EXERCISE DIRECTIONS -
Going through the entries, how many lines include the string "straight"? Answer only with the number.

* * * * *

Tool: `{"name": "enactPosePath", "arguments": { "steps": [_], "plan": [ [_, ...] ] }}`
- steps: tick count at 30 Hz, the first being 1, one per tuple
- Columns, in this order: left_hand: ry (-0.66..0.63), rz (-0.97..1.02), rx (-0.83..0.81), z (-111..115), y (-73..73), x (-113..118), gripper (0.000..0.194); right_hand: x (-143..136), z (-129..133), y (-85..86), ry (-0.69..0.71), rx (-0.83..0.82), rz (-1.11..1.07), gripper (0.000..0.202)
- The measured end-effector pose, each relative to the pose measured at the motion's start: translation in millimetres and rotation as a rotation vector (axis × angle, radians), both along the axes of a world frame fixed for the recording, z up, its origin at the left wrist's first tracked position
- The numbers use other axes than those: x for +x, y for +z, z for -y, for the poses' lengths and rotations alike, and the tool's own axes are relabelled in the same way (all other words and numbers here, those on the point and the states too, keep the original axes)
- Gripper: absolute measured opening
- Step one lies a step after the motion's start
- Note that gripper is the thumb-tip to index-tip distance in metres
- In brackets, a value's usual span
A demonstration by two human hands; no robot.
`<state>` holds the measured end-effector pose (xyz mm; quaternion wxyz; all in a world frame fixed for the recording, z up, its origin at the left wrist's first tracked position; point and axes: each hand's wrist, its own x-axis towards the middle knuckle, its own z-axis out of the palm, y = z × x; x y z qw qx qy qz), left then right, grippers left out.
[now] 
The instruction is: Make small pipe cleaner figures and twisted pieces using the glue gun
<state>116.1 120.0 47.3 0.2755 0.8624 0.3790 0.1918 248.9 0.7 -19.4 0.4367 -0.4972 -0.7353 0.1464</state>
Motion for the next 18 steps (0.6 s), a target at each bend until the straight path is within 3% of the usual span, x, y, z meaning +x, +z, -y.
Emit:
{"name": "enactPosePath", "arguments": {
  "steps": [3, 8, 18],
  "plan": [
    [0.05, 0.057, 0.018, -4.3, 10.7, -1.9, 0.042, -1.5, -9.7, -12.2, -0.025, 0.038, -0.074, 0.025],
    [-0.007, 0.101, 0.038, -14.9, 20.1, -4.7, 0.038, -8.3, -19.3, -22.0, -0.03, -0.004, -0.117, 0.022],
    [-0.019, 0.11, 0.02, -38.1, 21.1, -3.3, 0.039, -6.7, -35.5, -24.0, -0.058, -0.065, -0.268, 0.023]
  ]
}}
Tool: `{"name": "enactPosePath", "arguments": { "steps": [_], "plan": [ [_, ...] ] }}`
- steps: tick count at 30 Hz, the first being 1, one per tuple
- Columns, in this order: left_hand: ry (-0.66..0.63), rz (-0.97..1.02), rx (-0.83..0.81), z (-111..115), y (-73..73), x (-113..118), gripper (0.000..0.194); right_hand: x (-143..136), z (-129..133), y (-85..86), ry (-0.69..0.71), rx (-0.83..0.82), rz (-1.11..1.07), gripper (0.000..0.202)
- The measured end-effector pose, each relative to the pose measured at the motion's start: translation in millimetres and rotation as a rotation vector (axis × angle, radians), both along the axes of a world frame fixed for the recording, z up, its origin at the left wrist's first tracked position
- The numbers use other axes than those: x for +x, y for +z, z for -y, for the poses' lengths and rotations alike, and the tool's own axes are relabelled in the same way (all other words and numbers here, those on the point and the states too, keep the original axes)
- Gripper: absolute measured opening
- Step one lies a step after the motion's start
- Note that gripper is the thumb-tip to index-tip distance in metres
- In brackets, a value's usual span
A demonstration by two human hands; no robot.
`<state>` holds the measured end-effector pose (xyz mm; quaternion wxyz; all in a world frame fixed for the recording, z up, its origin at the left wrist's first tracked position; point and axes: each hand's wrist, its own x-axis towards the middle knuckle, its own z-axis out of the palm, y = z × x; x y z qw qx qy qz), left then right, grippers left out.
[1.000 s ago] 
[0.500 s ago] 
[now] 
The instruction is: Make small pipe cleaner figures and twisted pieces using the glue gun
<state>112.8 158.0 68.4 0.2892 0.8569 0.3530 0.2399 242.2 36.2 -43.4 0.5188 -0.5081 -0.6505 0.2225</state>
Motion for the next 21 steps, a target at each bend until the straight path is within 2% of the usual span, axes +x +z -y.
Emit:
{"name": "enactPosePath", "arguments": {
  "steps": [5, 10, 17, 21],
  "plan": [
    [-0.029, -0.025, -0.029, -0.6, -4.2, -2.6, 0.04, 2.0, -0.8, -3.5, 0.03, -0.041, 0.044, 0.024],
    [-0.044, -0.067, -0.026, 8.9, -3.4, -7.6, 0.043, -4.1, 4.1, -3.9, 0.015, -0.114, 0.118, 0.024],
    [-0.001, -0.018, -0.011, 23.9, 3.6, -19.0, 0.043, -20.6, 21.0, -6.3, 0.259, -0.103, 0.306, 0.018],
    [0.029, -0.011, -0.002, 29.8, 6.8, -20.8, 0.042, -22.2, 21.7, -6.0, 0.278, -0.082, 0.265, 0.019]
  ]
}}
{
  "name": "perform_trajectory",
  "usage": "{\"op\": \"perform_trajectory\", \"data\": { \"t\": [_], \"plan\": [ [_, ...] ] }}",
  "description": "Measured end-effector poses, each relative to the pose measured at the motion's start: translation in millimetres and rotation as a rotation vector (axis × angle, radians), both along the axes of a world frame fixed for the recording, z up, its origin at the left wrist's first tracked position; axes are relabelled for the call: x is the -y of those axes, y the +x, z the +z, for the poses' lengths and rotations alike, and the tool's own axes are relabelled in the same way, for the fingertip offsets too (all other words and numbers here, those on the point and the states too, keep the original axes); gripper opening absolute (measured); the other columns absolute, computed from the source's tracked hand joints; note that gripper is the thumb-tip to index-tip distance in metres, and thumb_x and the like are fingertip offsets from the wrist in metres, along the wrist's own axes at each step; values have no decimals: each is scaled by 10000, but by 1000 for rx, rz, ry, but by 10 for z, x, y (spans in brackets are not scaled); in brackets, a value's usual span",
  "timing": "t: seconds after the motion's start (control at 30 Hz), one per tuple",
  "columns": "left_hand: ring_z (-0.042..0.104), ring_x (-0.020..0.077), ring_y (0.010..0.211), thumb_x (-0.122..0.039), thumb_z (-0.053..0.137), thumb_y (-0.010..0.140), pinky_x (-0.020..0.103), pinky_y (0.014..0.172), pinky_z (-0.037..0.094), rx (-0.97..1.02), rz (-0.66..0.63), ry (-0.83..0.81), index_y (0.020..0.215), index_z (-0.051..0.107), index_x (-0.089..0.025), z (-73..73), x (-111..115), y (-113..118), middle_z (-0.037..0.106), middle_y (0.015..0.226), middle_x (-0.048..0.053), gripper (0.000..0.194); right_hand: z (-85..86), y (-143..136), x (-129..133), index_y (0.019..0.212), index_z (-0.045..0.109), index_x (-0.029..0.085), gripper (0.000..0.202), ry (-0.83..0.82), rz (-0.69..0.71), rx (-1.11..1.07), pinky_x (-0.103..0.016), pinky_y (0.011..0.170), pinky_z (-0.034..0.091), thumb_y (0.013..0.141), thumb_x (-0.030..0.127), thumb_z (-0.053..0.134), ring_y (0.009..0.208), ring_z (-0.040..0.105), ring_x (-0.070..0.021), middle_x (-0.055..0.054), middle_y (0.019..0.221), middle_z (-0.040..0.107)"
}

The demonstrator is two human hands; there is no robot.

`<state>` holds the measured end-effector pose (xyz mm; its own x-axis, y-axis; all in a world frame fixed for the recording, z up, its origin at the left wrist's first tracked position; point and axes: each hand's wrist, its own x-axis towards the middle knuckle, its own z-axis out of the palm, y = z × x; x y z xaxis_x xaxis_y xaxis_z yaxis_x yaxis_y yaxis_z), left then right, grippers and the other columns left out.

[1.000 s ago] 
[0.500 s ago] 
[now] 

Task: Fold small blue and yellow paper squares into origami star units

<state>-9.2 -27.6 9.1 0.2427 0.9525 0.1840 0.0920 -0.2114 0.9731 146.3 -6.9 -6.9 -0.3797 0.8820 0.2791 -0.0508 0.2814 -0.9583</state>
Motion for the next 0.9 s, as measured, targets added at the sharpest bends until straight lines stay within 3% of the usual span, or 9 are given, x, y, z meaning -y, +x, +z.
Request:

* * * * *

THE ANSWER -
3